> TASK ITEM: Return every record below exactly as given, images excluded.
##### INPUT RECORDS #####
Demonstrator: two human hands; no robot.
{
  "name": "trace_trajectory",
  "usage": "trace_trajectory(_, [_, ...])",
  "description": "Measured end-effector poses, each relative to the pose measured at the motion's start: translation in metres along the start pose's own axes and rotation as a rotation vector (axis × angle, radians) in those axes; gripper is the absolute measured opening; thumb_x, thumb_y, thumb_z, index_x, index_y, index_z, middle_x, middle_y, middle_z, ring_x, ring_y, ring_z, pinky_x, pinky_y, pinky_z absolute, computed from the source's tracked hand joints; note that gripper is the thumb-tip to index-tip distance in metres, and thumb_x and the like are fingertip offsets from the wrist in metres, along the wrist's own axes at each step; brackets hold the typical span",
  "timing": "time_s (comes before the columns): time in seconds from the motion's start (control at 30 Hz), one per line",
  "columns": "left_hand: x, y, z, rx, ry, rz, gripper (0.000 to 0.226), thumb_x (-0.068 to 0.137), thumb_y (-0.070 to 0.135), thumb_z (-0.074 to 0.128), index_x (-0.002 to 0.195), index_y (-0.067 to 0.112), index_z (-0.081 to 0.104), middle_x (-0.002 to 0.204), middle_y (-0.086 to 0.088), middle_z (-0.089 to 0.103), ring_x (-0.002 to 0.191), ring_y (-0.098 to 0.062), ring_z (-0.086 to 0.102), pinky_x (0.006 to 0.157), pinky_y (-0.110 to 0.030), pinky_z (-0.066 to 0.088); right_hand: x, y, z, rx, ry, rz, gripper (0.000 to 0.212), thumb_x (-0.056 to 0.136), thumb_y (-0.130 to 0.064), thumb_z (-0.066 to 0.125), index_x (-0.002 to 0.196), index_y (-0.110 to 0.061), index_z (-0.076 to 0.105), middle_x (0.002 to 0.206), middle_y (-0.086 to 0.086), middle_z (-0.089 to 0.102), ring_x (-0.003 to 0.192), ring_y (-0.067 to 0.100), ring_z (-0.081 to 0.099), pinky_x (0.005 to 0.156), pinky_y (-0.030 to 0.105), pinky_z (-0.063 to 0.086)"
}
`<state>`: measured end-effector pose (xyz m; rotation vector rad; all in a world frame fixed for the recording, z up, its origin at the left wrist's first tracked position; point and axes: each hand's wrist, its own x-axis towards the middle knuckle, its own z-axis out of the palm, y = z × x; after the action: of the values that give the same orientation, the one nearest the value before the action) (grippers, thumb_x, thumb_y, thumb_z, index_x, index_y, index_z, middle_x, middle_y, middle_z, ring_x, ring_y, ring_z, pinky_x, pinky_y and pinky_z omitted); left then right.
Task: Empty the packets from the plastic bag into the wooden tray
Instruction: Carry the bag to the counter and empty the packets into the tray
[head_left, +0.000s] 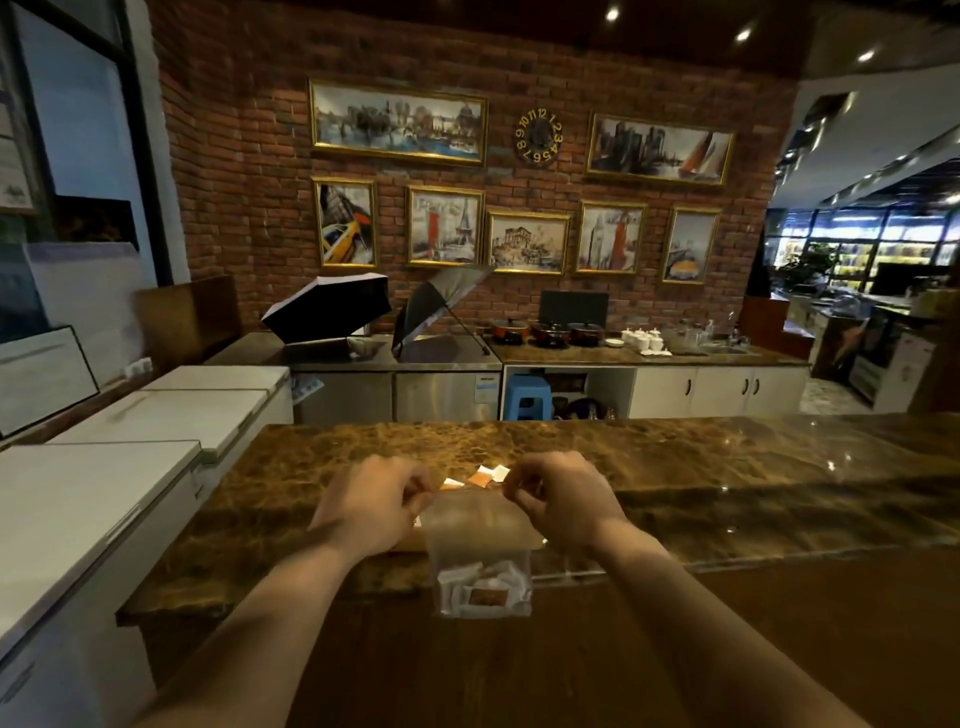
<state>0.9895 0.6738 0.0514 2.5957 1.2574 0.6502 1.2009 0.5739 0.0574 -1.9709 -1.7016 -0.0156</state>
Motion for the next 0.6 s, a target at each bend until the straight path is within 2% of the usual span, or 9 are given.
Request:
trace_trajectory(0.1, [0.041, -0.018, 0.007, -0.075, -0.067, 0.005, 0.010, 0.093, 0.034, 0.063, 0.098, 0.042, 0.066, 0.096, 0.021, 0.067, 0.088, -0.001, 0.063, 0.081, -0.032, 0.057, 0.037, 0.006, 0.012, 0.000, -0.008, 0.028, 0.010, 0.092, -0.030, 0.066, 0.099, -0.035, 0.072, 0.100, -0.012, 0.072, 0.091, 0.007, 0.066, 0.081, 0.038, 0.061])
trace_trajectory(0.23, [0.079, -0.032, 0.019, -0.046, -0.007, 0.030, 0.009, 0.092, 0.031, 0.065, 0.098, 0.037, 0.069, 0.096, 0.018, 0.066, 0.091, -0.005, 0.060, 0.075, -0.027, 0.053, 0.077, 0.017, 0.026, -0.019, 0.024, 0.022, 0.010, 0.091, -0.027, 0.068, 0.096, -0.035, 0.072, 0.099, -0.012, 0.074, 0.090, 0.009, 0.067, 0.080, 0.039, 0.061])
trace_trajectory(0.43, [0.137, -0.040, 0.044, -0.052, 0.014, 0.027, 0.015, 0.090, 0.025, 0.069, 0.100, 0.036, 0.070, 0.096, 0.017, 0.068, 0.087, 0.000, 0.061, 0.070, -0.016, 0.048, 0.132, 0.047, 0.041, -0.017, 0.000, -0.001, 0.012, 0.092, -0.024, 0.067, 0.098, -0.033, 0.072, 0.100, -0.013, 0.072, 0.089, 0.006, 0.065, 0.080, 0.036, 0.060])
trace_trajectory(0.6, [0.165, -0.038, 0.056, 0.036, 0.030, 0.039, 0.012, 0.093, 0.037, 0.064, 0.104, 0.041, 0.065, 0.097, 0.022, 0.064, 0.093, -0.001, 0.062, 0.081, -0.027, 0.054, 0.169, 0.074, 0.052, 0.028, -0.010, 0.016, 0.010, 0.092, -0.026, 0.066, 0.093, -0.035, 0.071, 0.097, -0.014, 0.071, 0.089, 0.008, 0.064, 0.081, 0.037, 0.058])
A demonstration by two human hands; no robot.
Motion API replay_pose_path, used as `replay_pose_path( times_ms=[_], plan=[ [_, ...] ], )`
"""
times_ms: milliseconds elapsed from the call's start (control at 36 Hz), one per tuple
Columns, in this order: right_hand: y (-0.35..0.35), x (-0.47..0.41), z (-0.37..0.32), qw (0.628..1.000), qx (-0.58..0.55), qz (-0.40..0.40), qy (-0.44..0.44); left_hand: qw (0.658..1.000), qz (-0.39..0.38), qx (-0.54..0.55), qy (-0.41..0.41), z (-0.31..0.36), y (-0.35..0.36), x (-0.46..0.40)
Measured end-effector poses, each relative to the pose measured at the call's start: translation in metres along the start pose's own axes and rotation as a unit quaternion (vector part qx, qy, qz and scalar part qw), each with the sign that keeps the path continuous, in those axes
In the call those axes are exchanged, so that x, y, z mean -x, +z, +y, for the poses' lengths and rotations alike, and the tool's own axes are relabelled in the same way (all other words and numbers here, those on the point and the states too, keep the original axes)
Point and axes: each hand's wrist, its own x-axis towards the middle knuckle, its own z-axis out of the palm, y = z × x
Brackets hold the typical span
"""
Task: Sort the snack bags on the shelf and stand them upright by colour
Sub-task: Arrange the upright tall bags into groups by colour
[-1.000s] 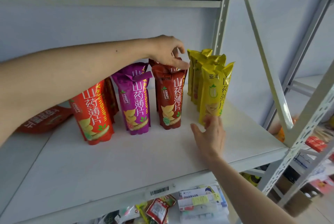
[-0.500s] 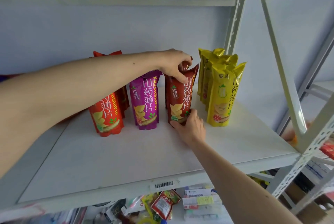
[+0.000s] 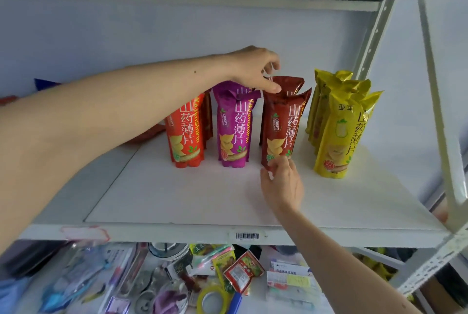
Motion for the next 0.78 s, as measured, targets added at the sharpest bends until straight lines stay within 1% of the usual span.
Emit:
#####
> WRITTEN SOLUTION:
Demonstrator: two human hands; no robot.
{
  "name": "trace_trajectory",
  "usage": "trace_trajectory(_, [_, ...])",
  "description": "Measured end-effector poses, each relative to the pose measured at the motion's start: translation in metres along the start pose's own axes and rotation as a rotation vector (axis × angle, radians) in those axes; gripper is the absolute measured opening; thumb_x, thumb_y, thumb_z, index_x, index_y, index_z, middle_x, middle_y, middle_z, ring_x, ring_y, ring_z, pinky_x, pinky_y, pinky_z absolute, computed from the source's tracked hand joints; note that gripper is the thumb-tip to index-tip distance in metres, and thumb_x and the like are fingertip offsets from the wrist in metres, along the wrist's own axes at each step; brackets hold the typical span",
  "timing": "time_s (comes before the columns): time in seconds from the motion's start (control at 30 Hz), one per line",
  "columns": "left_hand: x, y, z, rx, ry, rz, gripper (0.000 to 0.226), thumb_x (-0.068 to 0.137), thumb_y (-0.070 to 0.135), thumb_z (-0.074 to 0.128), index_x (-0.002 to 0.195), index_y (-0.067 to 0.112), index_z (-0.081 to 0.104), middle_x (-0.002 to 0.204), middle_y (-0.086 to 0.088), middle_z (-0.089 to 0.103), ring_x (-0.002 to 0.191), ring_y (-0.098 to 0.062), ring_z (-0.086 to 0.102), pinky_x (0.006 to 0.157), pinky_y (-0.110 to 0.030), pinky_z (-0.066 to 0.088); right_hand: x, y, z, rx, ry, rz, gripper (0.000 to 0.212), thumb_x (-0.056 to 0.136), thumb_y (-0.130 to 0.064), thumb_z (-0.066 to 0.125), index_x (-0.002 to 0.196), index_y (-0.110 to 0.061), index_z (-0.076 to 0.105), middle_x (0.002 to 0.206), middle_y (-0.086 to 0.086), middle_z (-0.089 to 0.102), ring_x (-0.003 to 0.192), ring_y (-0.067 to 0.100), ring_z (-0.081 to 0.099), pinky_x (0.005 to 0.156), pinky_y (-0.030 to 0.105), pinky_z (-0.063 to 0.086)"
}
`<state>`: measured end-effector pose (xyz m; rotation vector rad; all in a world frame fixed for the recording, z up, its origin at the left wrist's first tracked position; point and axes: each hand's wrist, its own x-axis towards the middle knuckle, its own z-axis out of the palm, y = z × x; after the action: of the values that give the same orientation, the one nearest the value before the action) (grippers, thumb_x, thumb_y, thumb_z, index_x, index_y, index_z, middle_x, middle_y, middle_z, ring_x, ring_y, ring_z, pinky_x, pinky_y and pinky_z omitted); left then right.
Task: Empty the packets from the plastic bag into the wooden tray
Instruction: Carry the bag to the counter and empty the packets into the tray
[head_left, +0.000s] 
<state>0.9895 0.6738 0.0514 2.5957 1.2574 0.6502 1.2009 0.5739 0.0574 -1.9709 -1.7016 -0.0156</state>
Motion for the next 0.6 s, a target at each bend until the straight path is within 2% of the usual span, or 9 are given.
Request:
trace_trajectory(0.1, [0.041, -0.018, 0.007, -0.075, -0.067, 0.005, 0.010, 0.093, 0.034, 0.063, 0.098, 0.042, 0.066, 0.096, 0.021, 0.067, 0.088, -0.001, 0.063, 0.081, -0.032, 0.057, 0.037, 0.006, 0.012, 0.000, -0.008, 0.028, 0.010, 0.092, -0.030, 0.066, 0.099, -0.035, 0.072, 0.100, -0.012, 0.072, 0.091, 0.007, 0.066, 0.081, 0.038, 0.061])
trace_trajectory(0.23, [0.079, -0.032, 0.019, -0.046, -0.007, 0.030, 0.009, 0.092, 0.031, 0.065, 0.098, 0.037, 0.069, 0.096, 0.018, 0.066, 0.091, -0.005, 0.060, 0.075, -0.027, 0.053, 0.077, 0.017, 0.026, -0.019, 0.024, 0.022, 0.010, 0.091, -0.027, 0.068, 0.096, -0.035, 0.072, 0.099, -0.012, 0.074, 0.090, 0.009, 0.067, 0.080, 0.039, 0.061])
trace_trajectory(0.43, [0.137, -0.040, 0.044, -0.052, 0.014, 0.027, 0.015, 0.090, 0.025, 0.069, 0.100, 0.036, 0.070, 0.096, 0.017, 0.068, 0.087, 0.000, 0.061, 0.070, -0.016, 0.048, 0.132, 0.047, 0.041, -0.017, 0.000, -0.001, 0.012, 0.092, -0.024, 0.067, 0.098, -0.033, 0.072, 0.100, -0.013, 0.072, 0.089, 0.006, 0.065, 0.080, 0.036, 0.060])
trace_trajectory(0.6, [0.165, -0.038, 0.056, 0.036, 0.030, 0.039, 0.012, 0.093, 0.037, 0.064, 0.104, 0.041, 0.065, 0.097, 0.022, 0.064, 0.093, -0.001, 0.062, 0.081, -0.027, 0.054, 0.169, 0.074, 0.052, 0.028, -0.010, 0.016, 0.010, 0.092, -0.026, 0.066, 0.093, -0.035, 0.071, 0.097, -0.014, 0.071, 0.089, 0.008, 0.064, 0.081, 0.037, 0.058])
A demonstration by two human hands; no robot.
Motion API replay_pose_path, used as `replay_pose_path( times_ms=[_], plan=[ [_, ...] ], )`
"""
times_ms: milliseconds elapsed from the call's start (control at 36 Hz), one per tuple
Columns, in this order: right_hand: y (-0.35..0.35), x (-0.47..0.41), z (-0.37..0.32), qw (0.628..1.000), qx (-0.58..0.55), qz (-0.40..0.40), qy (-0.44..0.44); left_hand: qw (0.658..1.000), qz (-0.39..0.38), qx (-0.54..0.55), qy (-0.41..0.41), z (-0.31..0.36), y (-0.35..0.36), x (-0.46..0.40)
Measured end-effector poses, each relative to the pose measured at the call's start: translation in metres along the start pose's own axes and rotation as a unit quaternion (vector part qx, qy, qz and scalar part qw), each with the sign that keeps the path continuous, in those axes
In the call those axes are exchanged, so that x, y, z mean -x, +z, +y, for the poses' lengths and rotations alike, and the tool's own axes are relabelled in the same way (all other words and numbers here, those on the point and the states too, keep the original axes)
Point and axes: each hand's wrist, its own x-axis towards the middle knuckle, its own z-axis out of the palm, y = z × x
Brackets hold the typical span
"""
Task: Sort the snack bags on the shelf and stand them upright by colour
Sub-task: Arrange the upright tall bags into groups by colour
[-1.000s] 
[-0.500s] 
[+0.000s] 
Motion for the next 0.78 s, as measured, targets added at the sharpest bends until straight lines stay within 1% of the usual span.
Emit:

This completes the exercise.